Go line by line through the data and copy those with the word "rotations".

——

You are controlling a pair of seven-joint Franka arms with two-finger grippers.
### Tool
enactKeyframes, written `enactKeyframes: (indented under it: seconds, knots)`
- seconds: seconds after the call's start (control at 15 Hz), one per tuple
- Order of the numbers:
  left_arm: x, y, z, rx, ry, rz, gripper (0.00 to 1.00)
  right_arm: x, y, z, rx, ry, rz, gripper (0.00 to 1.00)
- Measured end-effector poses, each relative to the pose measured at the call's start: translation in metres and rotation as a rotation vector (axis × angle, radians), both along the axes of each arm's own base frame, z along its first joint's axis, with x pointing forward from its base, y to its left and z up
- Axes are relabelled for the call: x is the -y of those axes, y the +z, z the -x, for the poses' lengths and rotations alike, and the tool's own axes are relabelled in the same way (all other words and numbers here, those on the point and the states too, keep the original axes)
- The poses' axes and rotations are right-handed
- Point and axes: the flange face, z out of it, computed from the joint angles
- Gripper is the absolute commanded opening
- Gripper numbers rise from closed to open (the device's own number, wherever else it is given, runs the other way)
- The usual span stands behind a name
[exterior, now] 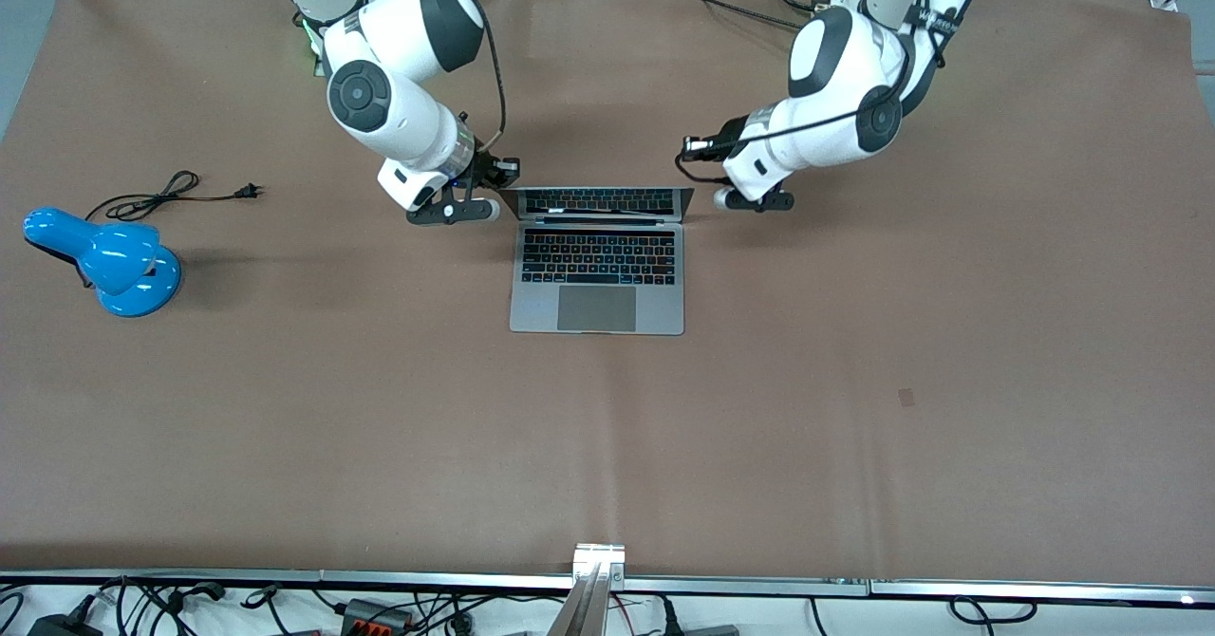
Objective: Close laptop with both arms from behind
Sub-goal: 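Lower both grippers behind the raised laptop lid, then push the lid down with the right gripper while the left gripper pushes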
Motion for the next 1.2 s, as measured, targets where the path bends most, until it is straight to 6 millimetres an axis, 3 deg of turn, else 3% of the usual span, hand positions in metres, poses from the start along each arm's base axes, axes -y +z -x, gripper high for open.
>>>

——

→ **Task solution**
- Axes are relabelled for the call: x is the -y of those axes, y the +z, z the -x, for the poses' lengths and rotations alike, and the tool's own axes are relabelled in the same way (all other words and numbers here, those on the point and the states too, keep the original axes)
- The poses' axes and rotations are right-handed

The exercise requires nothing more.